* **What to produce**
Among the entries below, extract exactly the lines that run from the one with "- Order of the" through the one with "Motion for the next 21", both ends included.

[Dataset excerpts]
+===+

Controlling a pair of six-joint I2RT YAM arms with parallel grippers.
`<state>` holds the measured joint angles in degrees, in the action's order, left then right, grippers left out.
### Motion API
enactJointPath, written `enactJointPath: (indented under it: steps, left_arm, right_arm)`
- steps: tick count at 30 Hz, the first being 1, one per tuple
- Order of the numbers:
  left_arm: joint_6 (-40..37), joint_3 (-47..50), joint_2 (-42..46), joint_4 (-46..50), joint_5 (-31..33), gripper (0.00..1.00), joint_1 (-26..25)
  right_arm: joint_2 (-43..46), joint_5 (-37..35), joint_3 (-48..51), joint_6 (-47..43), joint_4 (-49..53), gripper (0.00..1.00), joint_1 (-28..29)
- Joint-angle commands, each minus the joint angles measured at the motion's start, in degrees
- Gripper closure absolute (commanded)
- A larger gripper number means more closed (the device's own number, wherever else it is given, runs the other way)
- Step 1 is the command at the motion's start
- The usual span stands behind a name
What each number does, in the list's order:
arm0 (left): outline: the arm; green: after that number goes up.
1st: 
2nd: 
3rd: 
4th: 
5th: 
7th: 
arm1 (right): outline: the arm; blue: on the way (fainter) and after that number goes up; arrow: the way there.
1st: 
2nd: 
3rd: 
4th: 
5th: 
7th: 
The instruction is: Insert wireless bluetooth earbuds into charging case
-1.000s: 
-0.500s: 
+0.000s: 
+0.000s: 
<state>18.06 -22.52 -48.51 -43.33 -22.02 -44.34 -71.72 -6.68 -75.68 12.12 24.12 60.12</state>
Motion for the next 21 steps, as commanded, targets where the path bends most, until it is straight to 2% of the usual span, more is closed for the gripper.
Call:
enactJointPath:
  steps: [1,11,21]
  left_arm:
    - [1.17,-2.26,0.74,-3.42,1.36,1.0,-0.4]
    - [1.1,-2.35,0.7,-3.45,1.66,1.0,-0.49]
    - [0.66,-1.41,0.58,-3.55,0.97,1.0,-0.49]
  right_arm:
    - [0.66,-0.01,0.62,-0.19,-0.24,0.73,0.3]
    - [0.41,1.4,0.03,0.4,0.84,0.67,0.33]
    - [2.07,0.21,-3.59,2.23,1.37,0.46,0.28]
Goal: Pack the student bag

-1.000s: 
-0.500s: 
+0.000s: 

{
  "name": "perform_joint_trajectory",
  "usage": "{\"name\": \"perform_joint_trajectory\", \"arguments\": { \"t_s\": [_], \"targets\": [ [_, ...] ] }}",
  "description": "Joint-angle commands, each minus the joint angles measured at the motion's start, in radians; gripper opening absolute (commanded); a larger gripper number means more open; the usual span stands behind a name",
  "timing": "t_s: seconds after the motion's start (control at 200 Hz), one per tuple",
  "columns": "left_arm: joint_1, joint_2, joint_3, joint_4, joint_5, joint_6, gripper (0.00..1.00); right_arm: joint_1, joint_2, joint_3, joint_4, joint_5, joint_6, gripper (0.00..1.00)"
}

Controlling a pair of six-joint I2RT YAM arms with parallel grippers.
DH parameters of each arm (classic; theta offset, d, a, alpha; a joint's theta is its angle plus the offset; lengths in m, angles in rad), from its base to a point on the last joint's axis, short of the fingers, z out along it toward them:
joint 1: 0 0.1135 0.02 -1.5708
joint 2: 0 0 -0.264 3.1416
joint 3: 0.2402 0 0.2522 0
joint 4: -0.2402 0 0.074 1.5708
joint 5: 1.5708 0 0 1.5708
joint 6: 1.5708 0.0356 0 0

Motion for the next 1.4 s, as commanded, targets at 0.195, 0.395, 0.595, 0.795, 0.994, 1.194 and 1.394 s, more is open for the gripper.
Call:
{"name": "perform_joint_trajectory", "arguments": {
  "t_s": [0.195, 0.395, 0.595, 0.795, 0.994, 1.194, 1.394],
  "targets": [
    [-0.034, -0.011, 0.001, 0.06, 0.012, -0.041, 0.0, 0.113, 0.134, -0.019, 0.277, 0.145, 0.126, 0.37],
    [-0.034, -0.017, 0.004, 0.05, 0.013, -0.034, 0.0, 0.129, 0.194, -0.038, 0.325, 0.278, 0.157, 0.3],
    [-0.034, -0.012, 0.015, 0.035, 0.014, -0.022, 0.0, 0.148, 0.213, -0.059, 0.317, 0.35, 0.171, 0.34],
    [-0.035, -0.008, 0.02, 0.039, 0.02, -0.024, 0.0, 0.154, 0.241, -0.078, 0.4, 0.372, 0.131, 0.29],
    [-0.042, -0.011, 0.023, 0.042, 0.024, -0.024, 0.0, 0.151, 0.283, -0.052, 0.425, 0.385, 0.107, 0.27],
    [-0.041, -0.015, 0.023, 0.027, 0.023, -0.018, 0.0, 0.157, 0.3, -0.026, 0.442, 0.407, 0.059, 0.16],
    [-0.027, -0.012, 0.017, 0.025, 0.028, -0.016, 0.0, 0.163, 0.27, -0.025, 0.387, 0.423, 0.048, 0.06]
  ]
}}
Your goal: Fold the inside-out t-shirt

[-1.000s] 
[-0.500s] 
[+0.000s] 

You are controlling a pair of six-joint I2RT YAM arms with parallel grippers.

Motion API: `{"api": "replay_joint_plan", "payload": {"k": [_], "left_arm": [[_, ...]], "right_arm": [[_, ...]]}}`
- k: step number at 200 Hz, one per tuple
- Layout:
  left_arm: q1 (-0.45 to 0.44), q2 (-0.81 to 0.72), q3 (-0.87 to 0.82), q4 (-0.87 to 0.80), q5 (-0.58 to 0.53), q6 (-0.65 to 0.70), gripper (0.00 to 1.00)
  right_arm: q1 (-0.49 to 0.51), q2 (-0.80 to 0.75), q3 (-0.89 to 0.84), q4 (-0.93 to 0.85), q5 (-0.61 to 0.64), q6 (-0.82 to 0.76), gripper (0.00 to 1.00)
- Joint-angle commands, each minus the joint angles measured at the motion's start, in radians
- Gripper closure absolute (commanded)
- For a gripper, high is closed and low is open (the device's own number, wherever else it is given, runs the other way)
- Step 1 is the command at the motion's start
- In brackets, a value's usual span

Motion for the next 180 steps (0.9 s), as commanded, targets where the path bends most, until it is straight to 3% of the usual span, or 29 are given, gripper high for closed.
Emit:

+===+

* **Result of this exercise**
- Order of the numbers:
  left_arm: joint_6 (-40..37), joint_3 (-47..50), joint_2 (-42..46), joint_4 (-46..50), joint_5 (-31..33), gripper (0.00..1.00), joint_1 (-26..25)
  right_arm: joint_2 (-43..46), joint_5 (-37..35), joint_3 (-48..51), joint_6 (-47..43), joint_4 (-49..53), gripper (0.00..1.00), joint_1 (-28..29)
- Joint-angle commands, each minus the joint angles measured at the motion's start, in degrees
- Gripper closure absolute (commanded)
- A larger gripper number means more closed (the device's own number, wherever else it is given, runs the other way)
- Step 1 is the command at the motion's start
- The usual span stands behind a name
What each number does, in the list's order:
arm0 (left): outline: the arm; green: after that number goes up.
1st: 
2nd: 
3rd: 
4th: 
5th: 
7th: 
arm1 (right): outline: the arm; blue: on the way (fainter) and after that number goes up; arrow: the way there.
1st: 
2nd: 
3rd: 
4th: 
5th: 
7th: 
The instruction is: Insert wireless bluetooth earbuds into charging case
-1.000s: 
-0.500s: 
+0.000s: 
+0.000s: 
<state>18.06 -22.52 -48.51 -43.33 -22.02 -44.34 -71.72 -6.68 -75.68 12.12 24.12 60.12</state>
Motion for the next 21 steps, as commanded, targets where the path bends most, until it is straight to 2% of the usual span, more is closed for the gripper.

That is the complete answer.